Брэндон улыбается в пышную бороду:
– Много вы домов ограбили?
– В моей бурной юности, вы понимаете.
– У нас у всех она была бурной, – говорит Чарльз.
– Я не пошел бы грабить дом с королем. Скажешь ему: «Стойте здесь и свистните, если пойдет дозор», а он, заслышав шаги, сбежит, пока ты перелезаешь через подоконник.

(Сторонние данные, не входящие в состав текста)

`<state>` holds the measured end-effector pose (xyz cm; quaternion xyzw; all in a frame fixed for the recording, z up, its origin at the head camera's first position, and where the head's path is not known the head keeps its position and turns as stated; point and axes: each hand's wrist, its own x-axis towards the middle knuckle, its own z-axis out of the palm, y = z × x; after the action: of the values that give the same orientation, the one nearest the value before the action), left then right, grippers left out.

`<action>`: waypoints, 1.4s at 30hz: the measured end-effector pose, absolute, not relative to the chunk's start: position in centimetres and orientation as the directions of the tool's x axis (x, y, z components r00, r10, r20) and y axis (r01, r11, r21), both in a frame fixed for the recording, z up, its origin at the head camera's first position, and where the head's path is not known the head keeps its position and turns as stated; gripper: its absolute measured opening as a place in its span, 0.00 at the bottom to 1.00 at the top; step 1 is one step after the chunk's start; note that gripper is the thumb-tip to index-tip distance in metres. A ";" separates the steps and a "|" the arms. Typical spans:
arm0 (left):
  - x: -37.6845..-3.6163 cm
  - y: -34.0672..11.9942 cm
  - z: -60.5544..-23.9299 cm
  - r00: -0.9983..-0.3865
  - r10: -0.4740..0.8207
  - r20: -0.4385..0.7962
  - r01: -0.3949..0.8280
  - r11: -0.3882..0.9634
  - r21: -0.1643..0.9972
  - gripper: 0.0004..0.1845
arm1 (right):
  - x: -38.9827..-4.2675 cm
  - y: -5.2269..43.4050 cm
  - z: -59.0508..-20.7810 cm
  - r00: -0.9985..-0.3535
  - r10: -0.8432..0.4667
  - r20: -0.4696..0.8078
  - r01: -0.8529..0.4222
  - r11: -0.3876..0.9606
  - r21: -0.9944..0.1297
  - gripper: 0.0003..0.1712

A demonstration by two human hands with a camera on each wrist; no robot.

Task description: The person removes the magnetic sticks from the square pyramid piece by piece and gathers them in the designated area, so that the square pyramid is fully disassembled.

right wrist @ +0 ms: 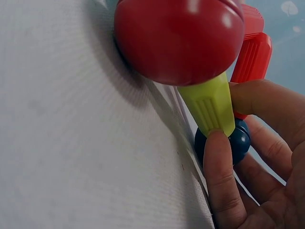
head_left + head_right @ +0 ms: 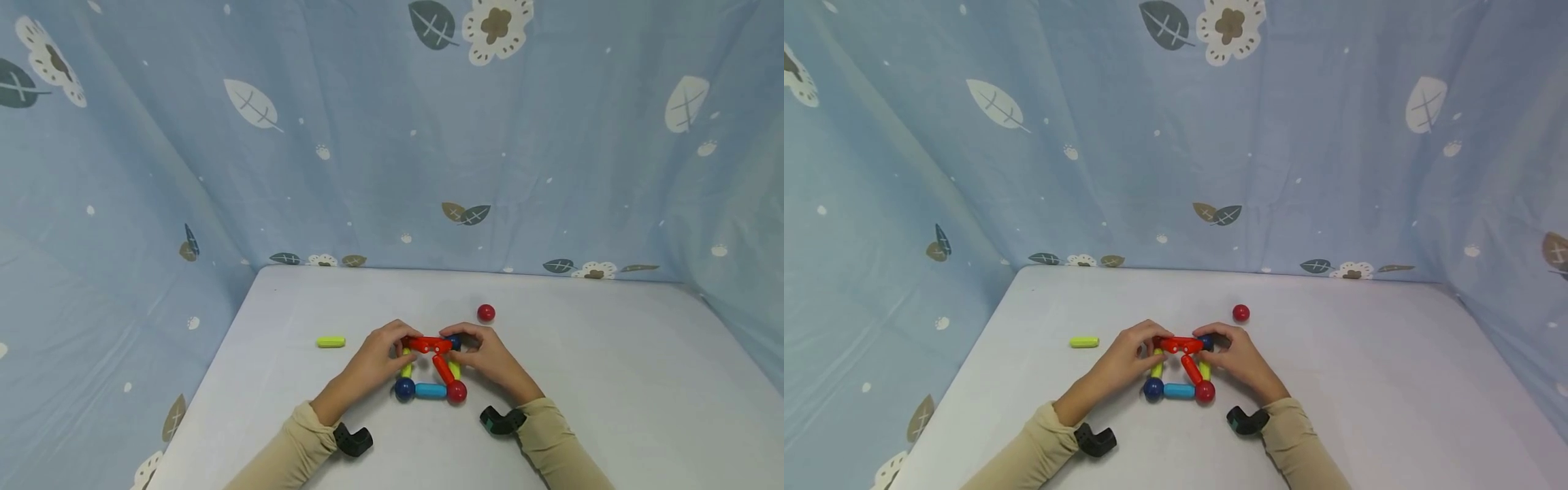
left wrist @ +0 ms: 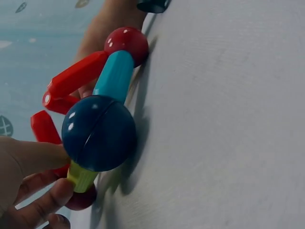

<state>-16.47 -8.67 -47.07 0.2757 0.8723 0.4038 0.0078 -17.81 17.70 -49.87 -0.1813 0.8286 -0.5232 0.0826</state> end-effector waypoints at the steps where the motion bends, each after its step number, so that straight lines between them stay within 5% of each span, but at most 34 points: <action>1: -16.4 -8.6 -47.1 -0.848 0.486 0.210 0.475 0.523 0.708 0.17 | -17.8 17.7 -49.8 -0.922 -0.385 0.051 -0.212 0.390 -0.896 0.20; 42: -16.0 -8.4 -46.8 -0.884 0.445 0.145 0.398 0.550 0.734 0.07 | -17.8 17.7 -50.0 -0.923 -0.379 0.070 -0.226 0.386 -0.894 0.20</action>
<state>-16.04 -8.39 -46.76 0.2395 0.8800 0.4092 0.0289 -17.83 17.65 -50.00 -0.1825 0.8293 -0.5231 0.0730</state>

– Не думаю, что он пошел бы кого-нибудь грабить, – говорит Чарльз. – Он бы нарушил общественный порядок в собственной стране, не так ли? Да и кого ему грабить? Он и без того может забрать что пожелает и пустить нас всех по миру. – Брэндон трет лоб. – Сухарь, я рад слышать, что вы шутите. Послушайте… – Он встает. – Послушайте, вот мой вам совет. Признайте, что вы еретик. Скажите, что заблуждались. Попросите Генриха встретиться с вами лично и обратить вас в правоверие. Ему же это будет приятно, верно? Помните суд на Ламбертом? Как Генрих сидел на высоком помосте, весь в белом…
– Ламберта сожгли, – говорит он.
Чарльз сникает:
– Ну, в общем, это то, что я хотел предложить, и теперь, когда я все сказал… – Чарльз идет к двери, резко поворачивает назад. – Вашу руку?

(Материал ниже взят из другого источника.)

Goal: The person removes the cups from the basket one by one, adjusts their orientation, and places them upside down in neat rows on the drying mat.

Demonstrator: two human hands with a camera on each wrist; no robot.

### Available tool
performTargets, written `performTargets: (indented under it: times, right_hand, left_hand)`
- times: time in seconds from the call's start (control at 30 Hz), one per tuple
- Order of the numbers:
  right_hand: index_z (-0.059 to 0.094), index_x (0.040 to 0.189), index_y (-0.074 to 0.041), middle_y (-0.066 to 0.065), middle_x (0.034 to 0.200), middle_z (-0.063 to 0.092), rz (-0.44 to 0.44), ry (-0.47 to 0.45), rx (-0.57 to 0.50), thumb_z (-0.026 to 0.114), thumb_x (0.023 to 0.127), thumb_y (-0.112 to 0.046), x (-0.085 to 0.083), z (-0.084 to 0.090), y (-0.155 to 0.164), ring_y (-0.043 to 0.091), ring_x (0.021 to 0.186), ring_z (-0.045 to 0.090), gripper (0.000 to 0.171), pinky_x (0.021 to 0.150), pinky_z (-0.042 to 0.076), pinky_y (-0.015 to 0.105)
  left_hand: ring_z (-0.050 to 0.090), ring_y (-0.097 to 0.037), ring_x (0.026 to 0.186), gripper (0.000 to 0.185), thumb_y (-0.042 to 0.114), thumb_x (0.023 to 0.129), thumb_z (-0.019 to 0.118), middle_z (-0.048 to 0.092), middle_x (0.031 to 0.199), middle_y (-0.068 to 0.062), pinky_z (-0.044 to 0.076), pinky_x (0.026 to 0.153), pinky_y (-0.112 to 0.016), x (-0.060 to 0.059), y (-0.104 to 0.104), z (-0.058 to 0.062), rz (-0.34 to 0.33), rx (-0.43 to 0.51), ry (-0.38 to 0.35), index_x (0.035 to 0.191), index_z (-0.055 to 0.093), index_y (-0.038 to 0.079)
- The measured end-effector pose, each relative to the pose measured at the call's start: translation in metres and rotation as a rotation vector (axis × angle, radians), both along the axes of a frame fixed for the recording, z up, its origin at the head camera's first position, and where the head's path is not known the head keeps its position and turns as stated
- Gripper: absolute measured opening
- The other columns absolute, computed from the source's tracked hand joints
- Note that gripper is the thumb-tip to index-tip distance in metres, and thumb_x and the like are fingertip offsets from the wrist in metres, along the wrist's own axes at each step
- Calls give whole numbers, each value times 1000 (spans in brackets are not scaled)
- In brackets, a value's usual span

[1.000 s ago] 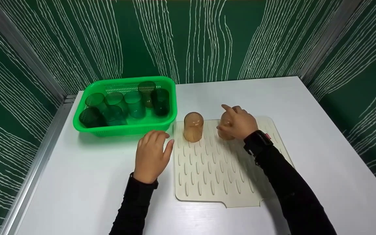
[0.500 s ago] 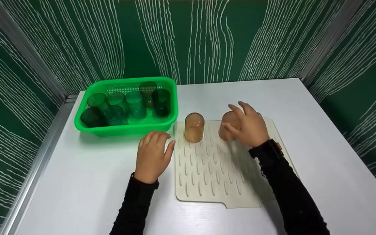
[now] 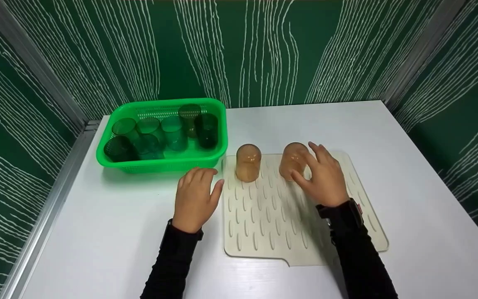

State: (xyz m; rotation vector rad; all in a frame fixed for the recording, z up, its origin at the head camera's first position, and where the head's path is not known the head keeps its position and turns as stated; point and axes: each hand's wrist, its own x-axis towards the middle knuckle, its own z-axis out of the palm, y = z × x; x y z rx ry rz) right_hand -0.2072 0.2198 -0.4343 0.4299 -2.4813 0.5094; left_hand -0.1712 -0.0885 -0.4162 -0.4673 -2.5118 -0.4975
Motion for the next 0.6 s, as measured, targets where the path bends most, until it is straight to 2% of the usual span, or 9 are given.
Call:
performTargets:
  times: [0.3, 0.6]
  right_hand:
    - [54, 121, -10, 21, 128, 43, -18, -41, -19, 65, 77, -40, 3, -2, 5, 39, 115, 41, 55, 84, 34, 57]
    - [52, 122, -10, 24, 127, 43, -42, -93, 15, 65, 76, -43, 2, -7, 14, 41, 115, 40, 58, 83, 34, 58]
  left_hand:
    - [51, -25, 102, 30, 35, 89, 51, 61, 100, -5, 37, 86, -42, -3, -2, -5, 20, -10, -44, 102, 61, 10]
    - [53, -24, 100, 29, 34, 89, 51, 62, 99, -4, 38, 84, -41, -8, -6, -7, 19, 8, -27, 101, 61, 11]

Они обмениваются рукопожатием. Чарльз двигает его кулаком в плечо, будто они смотрят собачий бой.
После ухода Брэндона он думает, Чарльз прав, Генриху будет приятно меня обратить. Однако есть причина, по которой это решение не годится. Враги убедительно (для себя самих) докажут, что он отрицает евхаристию, а такого рода еретиков не спасает от смерти даже покаяние. Его погубит первая из гнусных статей, принятая парламентом в прошлом году, когда он болел. Итальянская лихорадка все-таки загонит его в гроб.
Билль о лишении прав проходит второе чтение двадцать девятого июня. Между первым чтением и вторым, между вторым и третьим он умирающий. После третьего он будет юридически мертв. Вопрос лишь в том, каким способом его превратят в труп. Если король предпочтет наказать его за ересь, то он умрет на костре, возможно, вместе с Робертом Барнсом и другими единомышленниками; если за измену, то его, скорее всего, отправят на Тайберн и выпотрошат заживо. Даже содомиту Хангерфорду даруют легкую смерть, а ему… Бог весть. Ему снится, будто перед ним выкрашенная алым дверь или не выкрашенная, а залитая алым и стена того же цвета; она мокрая, пол, стена и комната за дверью тоже мокрые и алые.
Дожди прекратились. Глядя из окна королевиных покоев, он видит, что лето умирает. Он помнит нескончаемые ливни в годы перед падением кардинала. Помнит, как привез Рейфа в дом на Фенчерч-стрит и как с того капало на пол, покуда Лиз распутывала бесконечные слои одежды. Думает: она умерла до того, как я чего-то добился. У меня был дом в Остин-фрайарз, но то был дом стряпчего. Когда я служил у кардинала, она меня не видела неделями кряду, все равно как если бы я был матросом и уходил в море. Она стояла на лестнице в белом чепце. Попросила: «Скажи, когда вернешься». После ее смерти я написал завещание, и в те дни я оставил бы сыну шестьсот фунтов и дюжину серебряных ложек.